AIM OF THE EXERCISE :: For each line below, check for "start"; give only the total of lines where it occurs.

- Opening Delimiter -

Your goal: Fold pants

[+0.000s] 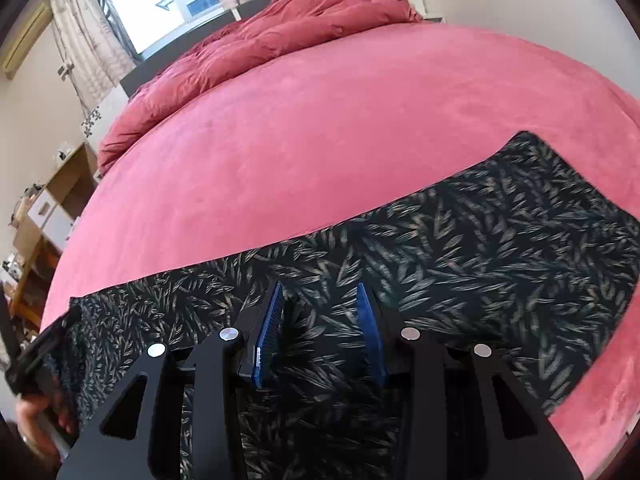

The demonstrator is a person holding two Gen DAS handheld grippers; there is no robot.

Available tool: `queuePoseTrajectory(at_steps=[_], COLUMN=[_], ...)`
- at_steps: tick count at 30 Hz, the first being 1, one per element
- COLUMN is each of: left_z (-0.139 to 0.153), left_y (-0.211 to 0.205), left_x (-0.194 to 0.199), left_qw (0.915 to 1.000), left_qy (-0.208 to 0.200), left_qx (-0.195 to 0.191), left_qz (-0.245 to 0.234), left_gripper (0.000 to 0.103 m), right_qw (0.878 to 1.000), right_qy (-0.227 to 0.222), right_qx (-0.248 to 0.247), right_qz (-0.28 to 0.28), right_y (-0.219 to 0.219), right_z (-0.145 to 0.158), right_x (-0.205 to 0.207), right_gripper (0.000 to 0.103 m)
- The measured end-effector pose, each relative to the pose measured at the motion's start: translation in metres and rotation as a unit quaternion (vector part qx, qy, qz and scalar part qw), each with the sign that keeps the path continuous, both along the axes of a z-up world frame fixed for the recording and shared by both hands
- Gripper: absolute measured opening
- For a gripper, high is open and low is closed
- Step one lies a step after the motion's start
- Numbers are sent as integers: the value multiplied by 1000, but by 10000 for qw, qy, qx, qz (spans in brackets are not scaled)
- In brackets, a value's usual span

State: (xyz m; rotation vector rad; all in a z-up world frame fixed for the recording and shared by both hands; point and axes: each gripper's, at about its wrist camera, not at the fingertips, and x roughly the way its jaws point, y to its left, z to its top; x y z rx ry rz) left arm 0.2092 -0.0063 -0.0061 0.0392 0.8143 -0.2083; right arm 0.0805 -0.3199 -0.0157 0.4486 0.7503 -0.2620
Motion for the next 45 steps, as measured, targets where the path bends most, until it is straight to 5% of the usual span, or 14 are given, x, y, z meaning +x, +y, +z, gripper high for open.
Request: queuePoseTrajectory(at_steps=[12,18,22,25,29,37,45], left_z=[-1,-14,-15,-16,-18,-18,-19], left_y=[-5,-7,-6,-7,-10,-13,-19], left_x=[-66,-84,-89,-93,-94,-96,-106], left_qw=[9995,9999,10000,9999,9999,9998,9995], left_qy=[197,115,88,101,104,107,59], left_qx=[-243,-18,-4,35,110,165,298], left_qz=[20,-4,-25,-89,-82,-64,-46], left_gripper=[97,98,99,101,101,101,101], right_qw=[9970,9933,9913,9908,9891,9751,9704], right_qy=[-150,-238,-244,-247,-245,-278,-490], right_qx=[185,374,589,749,810,1728,1836], right_qz=[-734,-1065,-1152,-1104,-1208,-1363,-1492], right_y=[-24,-35,-43,-54,-68,-111,-138], right_z=[-2,-7,-9,-5,-1,-7,-6], right_x=[-36,-52,-59,-67,-82,-118,-167], right_gripper=[47,47,47,59,60,60,63])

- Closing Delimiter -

SOLUTION FOR THIS PROBLEM :: 2